Exemplary XAS spectra as measured with linearly polarized X-ray beam for both NiO (111) (left panel) and CoO(111) (right panel) antiferromagnetic films epitaxially grown on Fe(110)/W(110). The direction of the incoming X-rays is parallel to the sample normal and its linear polarization is parallel either to the Fe[1–10] or to Fe[001] in-plane direction

Fig. 4
figure 4

Surface electronic band structure of MnBi2Te4/(Bi2Te3)n. (af) ARPES data of the disordered MnBi2Te4 /(Bi2Te3)n (sample S3) obtained along \(\overline{\Gamma } \to {\overline{\text{M}}}\) direction at photon energies 8 eV, 16 eV, 20 eV, 24 eV, 48 eV and 54 eV, respectively [18]

The PHELIX beamline has been operational since 2019 and covers a soft X-ray energy range of radiation. It enables to unveil the electronic properties of investigated materials owing to a variety of complementary spectroscopic measurements under ultra-high vacuum conditions, offering different preparation options [20]. The source of the radiation is an elliptically polarizing undulator giving variable polarization and exceptionally bright light compared to conventional X-ray sources. The available photon energy range (50–1500 eV) matches the excitation and absorption energies of elements present in the vast majority of materials used in state-of-the-art electronic devices [21], modern catalysts [22], or fuel cells [23]. The heart of the PHELIX analysis chamber is an electrostatic hemispherical analyser with an electron deflection mode (scanned angle lens–SAL) enabling angle-resolved photoelectron spectroscopy measurements.

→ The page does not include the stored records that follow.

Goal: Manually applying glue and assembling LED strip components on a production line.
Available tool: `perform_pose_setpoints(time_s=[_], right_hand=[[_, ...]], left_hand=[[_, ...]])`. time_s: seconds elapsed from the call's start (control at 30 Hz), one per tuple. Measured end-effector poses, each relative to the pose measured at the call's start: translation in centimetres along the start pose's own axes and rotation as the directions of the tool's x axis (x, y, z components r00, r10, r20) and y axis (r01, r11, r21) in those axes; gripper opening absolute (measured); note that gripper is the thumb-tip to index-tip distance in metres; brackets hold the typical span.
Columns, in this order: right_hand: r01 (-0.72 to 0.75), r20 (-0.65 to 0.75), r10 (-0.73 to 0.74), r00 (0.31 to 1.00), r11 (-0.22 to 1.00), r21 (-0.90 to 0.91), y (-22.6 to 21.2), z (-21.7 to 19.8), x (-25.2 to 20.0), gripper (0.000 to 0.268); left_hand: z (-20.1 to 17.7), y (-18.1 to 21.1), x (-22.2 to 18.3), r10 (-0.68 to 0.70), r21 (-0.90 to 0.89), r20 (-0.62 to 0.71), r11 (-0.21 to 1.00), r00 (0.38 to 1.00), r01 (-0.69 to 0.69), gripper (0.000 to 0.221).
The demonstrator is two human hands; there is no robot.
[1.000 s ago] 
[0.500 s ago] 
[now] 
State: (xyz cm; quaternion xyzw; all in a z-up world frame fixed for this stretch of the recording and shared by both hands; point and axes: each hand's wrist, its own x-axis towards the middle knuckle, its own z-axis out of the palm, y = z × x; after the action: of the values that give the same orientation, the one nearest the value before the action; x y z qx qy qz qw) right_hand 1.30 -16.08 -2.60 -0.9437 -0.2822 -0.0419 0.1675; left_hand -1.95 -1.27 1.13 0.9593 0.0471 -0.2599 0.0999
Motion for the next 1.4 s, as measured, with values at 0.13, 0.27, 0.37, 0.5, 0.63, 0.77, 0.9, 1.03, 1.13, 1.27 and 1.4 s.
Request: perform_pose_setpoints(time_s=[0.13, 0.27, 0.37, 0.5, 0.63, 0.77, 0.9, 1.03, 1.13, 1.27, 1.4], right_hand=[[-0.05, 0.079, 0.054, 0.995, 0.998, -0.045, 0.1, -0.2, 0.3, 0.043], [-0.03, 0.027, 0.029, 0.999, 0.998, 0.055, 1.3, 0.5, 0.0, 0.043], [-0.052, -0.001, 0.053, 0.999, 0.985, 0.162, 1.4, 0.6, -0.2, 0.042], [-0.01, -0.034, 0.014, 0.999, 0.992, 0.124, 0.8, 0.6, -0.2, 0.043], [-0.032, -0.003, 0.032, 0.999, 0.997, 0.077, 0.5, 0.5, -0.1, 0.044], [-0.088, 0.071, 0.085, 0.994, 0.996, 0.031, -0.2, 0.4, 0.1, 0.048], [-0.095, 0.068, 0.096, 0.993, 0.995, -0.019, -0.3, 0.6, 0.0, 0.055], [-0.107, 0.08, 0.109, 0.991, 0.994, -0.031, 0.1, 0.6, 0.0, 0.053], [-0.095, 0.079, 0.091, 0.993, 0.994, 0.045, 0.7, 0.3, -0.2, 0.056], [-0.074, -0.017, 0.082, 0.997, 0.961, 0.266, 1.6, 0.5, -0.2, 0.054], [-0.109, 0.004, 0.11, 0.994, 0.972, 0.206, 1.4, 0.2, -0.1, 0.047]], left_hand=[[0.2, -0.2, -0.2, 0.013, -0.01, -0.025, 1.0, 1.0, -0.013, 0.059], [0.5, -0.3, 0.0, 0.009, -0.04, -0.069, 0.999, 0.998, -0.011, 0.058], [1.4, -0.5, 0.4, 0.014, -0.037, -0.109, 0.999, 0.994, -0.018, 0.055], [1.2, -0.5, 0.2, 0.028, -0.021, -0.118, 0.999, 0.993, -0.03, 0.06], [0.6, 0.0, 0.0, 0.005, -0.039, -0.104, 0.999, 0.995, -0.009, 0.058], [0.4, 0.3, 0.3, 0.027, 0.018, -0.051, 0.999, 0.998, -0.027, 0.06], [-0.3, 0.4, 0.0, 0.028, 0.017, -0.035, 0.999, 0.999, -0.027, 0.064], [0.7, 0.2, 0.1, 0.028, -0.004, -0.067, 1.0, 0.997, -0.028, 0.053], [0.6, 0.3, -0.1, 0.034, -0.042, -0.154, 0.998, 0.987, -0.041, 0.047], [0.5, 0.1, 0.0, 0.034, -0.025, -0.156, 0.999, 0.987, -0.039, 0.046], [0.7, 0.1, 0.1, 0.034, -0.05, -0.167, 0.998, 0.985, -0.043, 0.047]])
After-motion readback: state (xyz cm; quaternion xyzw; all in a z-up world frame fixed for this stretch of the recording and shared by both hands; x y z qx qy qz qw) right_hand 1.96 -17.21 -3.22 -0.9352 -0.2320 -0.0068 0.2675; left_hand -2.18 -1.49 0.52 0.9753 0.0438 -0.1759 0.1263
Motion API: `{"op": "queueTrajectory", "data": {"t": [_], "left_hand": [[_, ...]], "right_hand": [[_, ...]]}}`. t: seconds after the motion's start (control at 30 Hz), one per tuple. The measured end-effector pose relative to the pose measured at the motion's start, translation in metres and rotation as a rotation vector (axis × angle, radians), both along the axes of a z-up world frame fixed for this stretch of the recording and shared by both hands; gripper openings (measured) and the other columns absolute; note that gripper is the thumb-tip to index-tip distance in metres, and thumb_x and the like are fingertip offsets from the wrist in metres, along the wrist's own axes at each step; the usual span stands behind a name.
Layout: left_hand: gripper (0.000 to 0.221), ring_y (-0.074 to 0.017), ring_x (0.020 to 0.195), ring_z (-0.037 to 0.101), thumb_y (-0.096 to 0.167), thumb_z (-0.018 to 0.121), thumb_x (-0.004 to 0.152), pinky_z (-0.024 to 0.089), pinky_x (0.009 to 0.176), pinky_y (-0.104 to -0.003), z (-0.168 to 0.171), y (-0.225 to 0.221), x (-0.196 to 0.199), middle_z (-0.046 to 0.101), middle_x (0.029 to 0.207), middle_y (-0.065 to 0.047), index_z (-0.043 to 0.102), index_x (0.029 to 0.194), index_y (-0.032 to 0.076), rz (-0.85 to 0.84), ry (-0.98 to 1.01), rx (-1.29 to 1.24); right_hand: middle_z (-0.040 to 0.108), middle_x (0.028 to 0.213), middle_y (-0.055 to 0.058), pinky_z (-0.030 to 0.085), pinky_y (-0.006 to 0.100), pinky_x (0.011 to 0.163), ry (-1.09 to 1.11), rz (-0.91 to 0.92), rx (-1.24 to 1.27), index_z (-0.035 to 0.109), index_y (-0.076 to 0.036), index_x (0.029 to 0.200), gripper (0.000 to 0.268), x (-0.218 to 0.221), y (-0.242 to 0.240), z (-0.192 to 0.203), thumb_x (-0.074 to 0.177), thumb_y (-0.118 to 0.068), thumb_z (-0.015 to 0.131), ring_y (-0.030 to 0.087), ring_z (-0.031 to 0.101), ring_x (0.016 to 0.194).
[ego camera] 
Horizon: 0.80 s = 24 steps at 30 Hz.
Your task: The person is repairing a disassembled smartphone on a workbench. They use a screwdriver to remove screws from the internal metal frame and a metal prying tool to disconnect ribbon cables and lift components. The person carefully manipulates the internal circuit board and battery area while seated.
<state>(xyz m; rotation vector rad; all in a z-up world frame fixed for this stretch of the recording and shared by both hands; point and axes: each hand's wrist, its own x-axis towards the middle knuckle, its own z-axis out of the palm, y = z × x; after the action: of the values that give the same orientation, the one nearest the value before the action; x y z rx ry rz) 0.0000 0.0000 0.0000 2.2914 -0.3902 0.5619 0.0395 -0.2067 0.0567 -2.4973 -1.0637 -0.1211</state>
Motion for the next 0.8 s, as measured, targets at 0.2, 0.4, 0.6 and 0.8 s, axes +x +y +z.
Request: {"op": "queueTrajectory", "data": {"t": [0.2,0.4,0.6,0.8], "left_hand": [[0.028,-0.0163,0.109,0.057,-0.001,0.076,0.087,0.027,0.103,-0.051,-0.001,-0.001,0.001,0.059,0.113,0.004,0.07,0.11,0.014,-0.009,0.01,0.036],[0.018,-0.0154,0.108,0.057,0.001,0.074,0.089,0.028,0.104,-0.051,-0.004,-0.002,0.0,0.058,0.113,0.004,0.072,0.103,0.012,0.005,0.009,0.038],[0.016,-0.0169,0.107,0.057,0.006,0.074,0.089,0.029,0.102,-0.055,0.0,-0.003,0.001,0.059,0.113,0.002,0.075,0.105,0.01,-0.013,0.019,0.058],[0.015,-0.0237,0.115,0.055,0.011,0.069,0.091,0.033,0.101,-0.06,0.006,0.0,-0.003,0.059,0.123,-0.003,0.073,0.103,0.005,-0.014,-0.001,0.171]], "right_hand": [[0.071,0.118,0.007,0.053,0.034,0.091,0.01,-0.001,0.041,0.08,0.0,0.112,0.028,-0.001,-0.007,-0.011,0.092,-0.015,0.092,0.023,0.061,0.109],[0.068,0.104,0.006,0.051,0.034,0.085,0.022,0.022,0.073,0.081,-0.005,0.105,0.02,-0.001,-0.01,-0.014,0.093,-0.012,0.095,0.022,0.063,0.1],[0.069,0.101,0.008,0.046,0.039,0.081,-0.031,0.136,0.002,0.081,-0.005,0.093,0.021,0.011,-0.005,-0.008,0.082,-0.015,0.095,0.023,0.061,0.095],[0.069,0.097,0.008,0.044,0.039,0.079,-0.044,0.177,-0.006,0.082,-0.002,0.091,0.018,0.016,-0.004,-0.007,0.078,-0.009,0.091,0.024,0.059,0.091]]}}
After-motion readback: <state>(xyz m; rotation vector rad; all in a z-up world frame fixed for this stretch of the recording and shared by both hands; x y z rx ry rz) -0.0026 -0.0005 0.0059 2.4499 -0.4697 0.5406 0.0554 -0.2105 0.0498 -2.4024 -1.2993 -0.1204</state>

The energy resolution is limited by the resolving power of the diffraction gratings which equals 10, 000. The analyser is combined with a FERRUM 2D VLEED spin detector. The end-station provides an opportunity to measure angle integrated photoelectron spectra. By adjusting the photon energy to specific features at the absorption edges of different elements, XPS spectra in resonant mode might be collected. In particular, PHELIX offers a unique opportunity to map band structures in a three-dimensional k-space with angle-resolved photoelectron spectra, not only with linearly but also circularly/elliptically polarized light, and to obtain direct three-dimensional spin texture. Performing measurements of this kind on one sample prepared in the same UHV system gives complete information about the magnetism derived from the orbital angular momentum and spin.

The DEMETER beamline (Dual Microscopy and Electron Spectroscopy Beamline) has operated since the fall of 2021 and is dedicated to variable-polarization soft X-ray studies with advanced photoemission experiments. The Elliptically Polarized Undulator EPU can deliver linearly polarized light in any direction, as well as circularly polarized light (left- or right-handed). The DEMETER beamline consists of two separated branches, ending with two x-ray microscopes: photoemission electron microscope (PEEM) and scanning transmission X-ray microscopy STXM [24, 25]. The parent institution for the PEEM end-station is the Jerzy Haber Institute of Catalysis and Surface Chemistry of the Polish Academy of Sciences (ICSC PAS). The PEEM microscope has become a widely used technique for direct imaging of surfaces and interfaces. Chemical, magnetic, and electronic contrast can be achieved through the use of well-known spectroscopy methods: X-ray absorption spectroscopy (XAS), X-ray photoelectron spectroscopy (XPS), and angle-resolved photoemission spectroscopy (ARPES). The first method combined with variable polarization of the photon beam is widely used for imaging magnetic domains on a magnetic surface using X-ray magnetic circular dichroism (XMCD) and X-ray magnetic linear dichroism (XMLD) [26,27,28]. An additional advantage of the microscope is the ability to perform measurements at extreme temperatures in the range of 100–2000 K.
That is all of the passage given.